Re: [Tech] Distributed file system using routing inspired by…

Top Page
Author: Matthew Toseland
Date:  
To: tech
CC: Ian Clarke
Subject: Re: [Tech] Distributed file system using routing inspired by Freenet
Delete this message
Reply to this message
gpg: Signature made Tue Apr 8 12:00:12 2008 UTC using DSA key ID E43DA450
gpg: Good signature from "Matthew John Toseland <toad@amphibian.dyndns.org>"
On Tuesday 08 April 2008 12:36, Matthew Toseland wrote:
> On Tuesday 08 April 2008 00:36, Ian Clarke wrote:
> > http://video.google.com/videoplay?docid=-2372664863607209585
> >
> > He mentions Freenet's use of this technique about 10-15 minutes in,
> > they also use erasure codes, so it seems they are using a few
> > techniques that we also use (unclear about whether we were the direct
> > source of this inspiration).
>
> They use 500% redundancy in their RS codes. Right now we use 150% (including
> the original 100%). Maybe we should increase this? A slight increase to say
> 200% or 250% may give significantly better performance, despite the

increased
> overhead...


In fact, I think I can justify a figure of 200% (the original plus 100%, so
128 -> 255 blocks to fit within the 8 bit fast encoding limit). On average,
in the long term, a block will be stored on 3 nodes. Obviously a lot of
popular data will be stored on more nodes than 3, but in terms of the
datastore, this is the approximate figure. On an average node with a 1GB
datastore, the 512MB cache has a lifetime of less than a day; stuff lasts a
lot longer in the store, and on average data is stored on 3 nodes (by
design).

We then multiply that by two from splitfile redundancy, to get a total
redundancy of 6. Wuala works well with a factor of 5 redundancy... but that's
entirely due to FEC. They simulated ordinary redundancy and needed a factor
of 24 to be reliable, but a factor of 5 for FEC.

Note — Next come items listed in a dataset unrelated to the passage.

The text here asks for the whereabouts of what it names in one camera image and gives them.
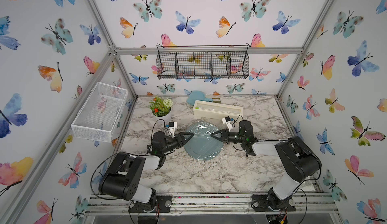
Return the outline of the cream plastic wrap dispenser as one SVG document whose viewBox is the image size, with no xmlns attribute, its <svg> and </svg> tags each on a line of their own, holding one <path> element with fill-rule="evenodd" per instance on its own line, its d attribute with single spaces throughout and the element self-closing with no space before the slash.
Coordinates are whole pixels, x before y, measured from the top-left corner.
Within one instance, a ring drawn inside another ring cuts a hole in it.
<svg viewBox="0 0 387 224">
<path fill-rule="evenodd" d="M 243 117 L 244 109 L 240 106 L 226 105 L 196 100 L 193 106 L 195 118 L 212 118 L 221 120 L 225 117 L 236 119 L 239 115 Z"/>
</svg>

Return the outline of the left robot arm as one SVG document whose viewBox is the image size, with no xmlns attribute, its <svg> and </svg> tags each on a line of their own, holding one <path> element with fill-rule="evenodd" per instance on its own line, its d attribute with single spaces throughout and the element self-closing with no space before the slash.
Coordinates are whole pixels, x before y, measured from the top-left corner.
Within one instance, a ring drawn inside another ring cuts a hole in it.
<svg viewBox="0 0 387 224">
<path fill-rule="evenodd" d="M 117 153 L 99 183 L 99 193 L 154 207 L 157 192 L 140 184 L 142 173 L 160 169 L 167 155 L 183 147 L 194 137 L 191 132 L 175 133 L 173 129 L 167 131 L 168 133 L 157 131 L 152 134 L 145 155 Z"/>
</svg>

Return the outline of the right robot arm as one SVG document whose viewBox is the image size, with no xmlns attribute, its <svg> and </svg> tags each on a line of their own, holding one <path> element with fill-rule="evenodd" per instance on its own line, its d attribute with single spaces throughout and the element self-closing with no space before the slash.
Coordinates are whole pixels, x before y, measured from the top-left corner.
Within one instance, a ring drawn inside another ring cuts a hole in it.
<svg viewBox="0 0 387 224">
<path fill-rule="evenodd" d="M 322 164 L 315 153 L 297 135 L 288 139 L 258 139 L 250 121 L 239 122 L 237 132 L 232 132 L 231 119 L 223 118 L 227 129 L 211 133 L 211 137 L 223 143 L 238 143 L 247 156 L 268 155 L 279 157 L 285 169 L 280 181 L 270 189 L 269 197 L 284 201 L 291 197 L 300 185 L 317 171 Z"/>
</svg>

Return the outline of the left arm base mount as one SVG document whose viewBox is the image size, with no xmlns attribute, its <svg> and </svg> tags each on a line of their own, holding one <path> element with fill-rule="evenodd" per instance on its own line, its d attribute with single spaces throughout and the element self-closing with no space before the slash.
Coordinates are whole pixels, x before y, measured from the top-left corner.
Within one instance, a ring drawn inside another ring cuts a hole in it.
<svg viewBox="0 0 387 224">
<path fill-rule="evenodd" d="M 147 203 L 135 201 L 130 204 L 129 213 L 169 213 L 172 206 L 172 197 L 170 195 L 155 194 L 151 196 Z"/>
</svg>

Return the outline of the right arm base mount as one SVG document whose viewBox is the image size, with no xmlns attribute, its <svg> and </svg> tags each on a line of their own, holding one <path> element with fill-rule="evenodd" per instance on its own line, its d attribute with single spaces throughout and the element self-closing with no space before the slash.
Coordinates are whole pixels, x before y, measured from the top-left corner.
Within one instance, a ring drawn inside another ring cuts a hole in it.
<svg viewBox="0 0 387 224">
<path fill-rule="evenodd" d="M 269 193 L 252 195 L 251 207 L 255 212 L 296 211 L 292 195 L 281 200 L 272 190 Z"/>
</svg>

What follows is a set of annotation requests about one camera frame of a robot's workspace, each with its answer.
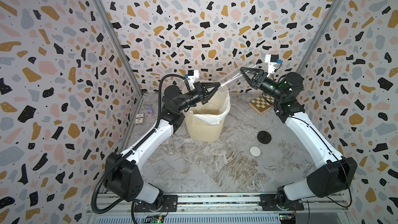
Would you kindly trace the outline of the white jar lid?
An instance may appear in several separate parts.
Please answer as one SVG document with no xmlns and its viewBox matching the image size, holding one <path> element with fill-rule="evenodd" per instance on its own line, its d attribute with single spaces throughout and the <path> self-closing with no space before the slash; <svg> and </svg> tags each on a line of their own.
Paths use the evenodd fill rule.
<svg viewBox="0 0 398 224">
<path fill-rule="evenodd" d="M 249 152 L 253 157 L 259 157 L 261 155 L 261 150 L 257 146 L 251 146 Z"/>
</svg>

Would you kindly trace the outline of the white lid tea jar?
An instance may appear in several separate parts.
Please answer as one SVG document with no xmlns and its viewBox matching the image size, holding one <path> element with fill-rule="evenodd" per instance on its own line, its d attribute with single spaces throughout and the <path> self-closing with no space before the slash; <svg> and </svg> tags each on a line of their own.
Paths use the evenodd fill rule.
<svg viewBox="0 0 398 224">
<path fill-rule="evenodd" d="M 165 144 L 165 152 L 166 152 L 168 155 L 173 155 L 173 154 L 176 153 L 176 148 L 175 148 L 175 145 L 174 145 L 173 142 L 167 142 L 167 143 Z"/>
</svg>

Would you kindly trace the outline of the clear plastic jar lid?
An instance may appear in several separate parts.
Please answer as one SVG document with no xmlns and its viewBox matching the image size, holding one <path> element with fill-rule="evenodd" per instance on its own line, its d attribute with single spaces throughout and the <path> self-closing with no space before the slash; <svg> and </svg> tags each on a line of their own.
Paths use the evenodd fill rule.
<svg viewBox="0 0 398 224">
<path fill-rule="evenodd" d="M 246 139 L 247 139 L 247 141 L 249 141 L 249 142 L 255 142 L 255 141 L 256 141 L 256 136 L 253 135 L 253 134 L 248 134 L 248 135 L 246 136 Z"/>
</svg>

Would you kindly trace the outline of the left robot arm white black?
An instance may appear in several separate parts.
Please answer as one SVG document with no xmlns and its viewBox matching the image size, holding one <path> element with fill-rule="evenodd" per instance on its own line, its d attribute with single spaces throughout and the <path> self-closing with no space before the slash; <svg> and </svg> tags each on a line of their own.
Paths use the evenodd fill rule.
<svg viewBox="0 0 398 224">
<path fill-rule="evenodd" d="M 153 152 L 182 125 L 184 112 L 198 104 L 206 104 L 220 89 L 220 83 L 195 82 L 193 89 L 182 93 L 177 86 L 168 86 L 162 96 L 157 123 L 135 144 L 120 154 L 106 159 L 105 177 L 100 185 L 126 202 L 141 201 L 158 209 L 163 191 L 144 182 L 140 170 Z"/>
</svg>

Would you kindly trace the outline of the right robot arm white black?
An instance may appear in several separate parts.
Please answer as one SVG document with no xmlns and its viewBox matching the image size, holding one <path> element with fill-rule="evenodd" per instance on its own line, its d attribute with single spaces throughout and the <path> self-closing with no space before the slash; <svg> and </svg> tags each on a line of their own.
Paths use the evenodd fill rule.
<svg viewBox="0 0 398 224">
<path fill-rule="evenodd" d="M 276 205 L 288 208 L 302 198 L 324 198 L 348 190 L 358 167 L 357 162 L 335 149 L 318 131 L 296 97 L 303 91 L 303 77 L 290 72 L 274 81 L 259 68 L 241 67 L 240 73 L 254 88 L 273 98 L 274 112 L 299 138 L 313 159 L 315 171 L 305 179 L 278 187 Z"/>
</svg>

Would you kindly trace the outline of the black jar lid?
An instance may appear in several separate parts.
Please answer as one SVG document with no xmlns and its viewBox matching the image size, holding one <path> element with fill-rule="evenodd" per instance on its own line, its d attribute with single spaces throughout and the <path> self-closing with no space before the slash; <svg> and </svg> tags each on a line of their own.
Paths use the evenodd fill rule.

So maybe what we need is less network level redundancy and more FEC level
redundancy? So we're talking about the data itself. IMHO we can't reduce the
network level redundancy much below the current store-in-3-nodes, because we
do use freenet for things other than splitfiles - frost posts, the top level
block, ... The top level block is a special case, it will usually be
fetchable because anyone trying to fetch the splitfile will fetch it even if
they give up afterwards, and even if they just followed a link in fproxy and
got a size warning and changed their mind...

Wuala's simulations assume 25% uptime, and they don't allow nodes to have
extra storage unless they have at least 17% uptime. Can we implement
something similar? We would have to not take low uptime nodes into account
when determining whether we are a sink for a key, the problem with this is
that we'd have to reliably tell whether nodes are low uptime... On opennet,
there is enough connection churn that we're unlikely to have had a node for
the many days necessary to measure this. We could reduce the connection churn
but this would come at the cost of reduced connectivity - when a node
disconnects, we give it a few minutes to reconnect, and then we move on. A
full blown reputation system as Wuala uses would be a lot of work and a lot
of debugging...
>
> Also, they discourage low uptime nodes by not giving them any extra storage.
> I'm not sure exactly what we can do about this, but it's a problem we need

to
> deal with.
>
> We should also think about randomising locations less frequently. It can

take
> a while to recover, and the current code randomizes roughly every 13 to 22
> hours. It may be useful to increase this significantly? Unfortunately this
> parameter is very dependant on the network size and so on, it's not really
> something we can get a good value for from simulations... I suggest we
> increase it by say a factor of 4, and if we get major location distribution
> issues, we can reduce it again.


This may be important.
> >
> > Ian.